I can attest that many of the bushmeat hunting and fishing practices of the people in the areas that I’ve observed are pretty indiscriminate: an “if it moves it can be eaten” policy generally holds true, with not even song birds being spared. In these areas meals are often made up of a conglomerate of different forest meats, fish, or, if they can afford it, domesticated meat. Like the people surveyed in the UC Berkeley study, their bushmeat hunting was almost solely for subsistence rather than commercial, purposes.
The rain forests of the world provide food, medicine, and, very often, livelihoods for the people who live there. The problem comes when their traditional practices of hunting bushmeat, fishing, and other activities put additional survival pressures on species and ecosystems that are in fast decline because of new, larger threats like development, deforestation, and pollution.

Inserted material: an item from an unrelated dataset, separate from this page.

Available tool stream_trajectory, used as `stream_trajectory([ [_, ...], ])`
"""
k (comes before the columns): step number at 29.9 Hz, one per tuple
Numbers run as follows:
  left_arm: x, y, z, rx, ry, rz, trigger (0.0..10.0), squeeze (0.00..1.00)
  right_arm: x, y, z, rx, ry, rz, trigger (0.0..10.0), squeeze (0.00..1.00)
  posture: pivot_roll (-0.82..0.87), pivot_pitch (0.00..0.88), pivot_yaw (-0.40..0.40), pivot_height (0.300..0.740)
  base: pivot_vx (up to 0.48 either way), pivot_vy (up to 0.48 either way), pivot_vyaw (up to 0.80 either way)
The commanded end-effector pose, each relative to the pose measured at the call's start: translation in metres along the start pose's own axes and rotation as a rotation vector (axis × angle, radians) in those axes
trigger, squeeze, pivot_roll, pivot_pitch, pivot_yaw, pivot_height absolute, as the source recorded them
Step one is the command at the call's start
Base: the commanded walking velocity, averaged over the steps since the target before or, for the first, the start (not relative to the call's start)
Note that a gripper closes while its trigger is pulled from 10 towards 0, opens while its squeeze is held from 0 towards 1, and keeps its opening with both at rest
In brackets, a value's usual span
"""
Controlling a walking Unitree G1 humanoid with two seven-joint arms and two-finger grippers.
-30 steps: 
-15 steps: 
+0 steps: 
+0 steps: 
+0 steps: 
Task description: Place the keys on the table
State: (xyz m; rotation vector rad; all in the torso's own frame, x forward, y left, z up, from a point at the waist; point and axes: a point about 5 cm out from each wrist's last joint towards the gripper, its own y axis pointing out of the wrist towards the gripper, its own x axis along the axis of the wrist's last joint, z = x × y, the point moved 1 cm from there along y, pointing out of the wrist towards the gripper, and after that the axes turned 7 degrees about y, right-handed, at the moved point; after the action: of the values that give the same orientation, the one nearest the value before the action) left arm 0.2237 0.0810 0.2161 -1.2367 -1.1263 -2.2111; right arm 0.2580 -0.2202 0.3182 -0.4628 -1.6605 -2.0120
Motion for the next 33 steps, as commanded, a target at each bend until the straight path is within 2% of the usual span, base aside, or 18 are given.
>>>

Conservation, or the idea that you shouldn’t kill or trap certain species because they are endangered, seems to be a difficult concept for many rain forest cultures to grasp. They have always hunted the animals in their forests, and the changing times argument does not hold much sway. The suggestions that they should cease in their acquisition of bushmeat or at least to hunt discriminately, or even that their jungle is being depopulated of wildlife because of the practices of humans are often written off as outsiders trying to interfere in their lives yet again.
Even at a late stage in the depopulating of much of the wildlife in the rainforest in eastern Guatemala along the Rio Dulce, the local people would still trap and sell endangered species for pets or kill them for their hides, claws, or other body parts which they can sell. Last year I witnessed a jaguar pup that was caught by a hunter and sold to an unscrupulous buyer for a little under 50 USD. Regrettably, I did not have the opportunity to interview the hunter to find out what he did, or what happened to, the pup’s mother.
Like the Madagascar people that the U of California study observed, the indigenous people of the eastern rain forests of Guatemala are poor, subsistence hunters, fishermen, small time farmers, or manufacturers of rain forest products. They make their living from the jungle — selling, using, or consuming its wildlife, plants, and fish. But doing so at this junction in time seems to be a poor investment for the future of this area, as many of the larger mammals, many of the birds, and some of the fish are disappearing fast or are already gone. While rainforest products are often renewable resources, they are not inexhaustible: all too often, once they are gone, they are gone for good.
As the U of California study implies, to preserve endangered species of this planet’s natural areas you need to ensure that the dietary and economic needs of the people living in or near these ecosystems are met first. If not, a conflict of interests is inevitable, as it is difficult to conserve wildlife when people are eating in. The advantage of eating bushmeat for the local people is that it is free — you go into the forest and just take it. On the subsistance level, this is an extra-commercial venture: poor people taking bushmeat to feed themselves and their families. It is difficult to propose removing this source of nutrition without providing an alternative.
Though the fact of the mater is that eating bushmeat from many of the tropical forests of the world is no longer a long term dietary solution — the animals are going extinct or are moving deeper into the forest. This is something that I’ve been told time and time again as I move through rainforest areas of the planet: “The animals use to be here but now they have gone far away.” Once animals that are were once commonly eaten as bushmeat disappear from an area or otherwise go extinct, they are no longer of any nutritional value to anyone. Other dietary alternatives are needed for both wildlife conservation and human well-being.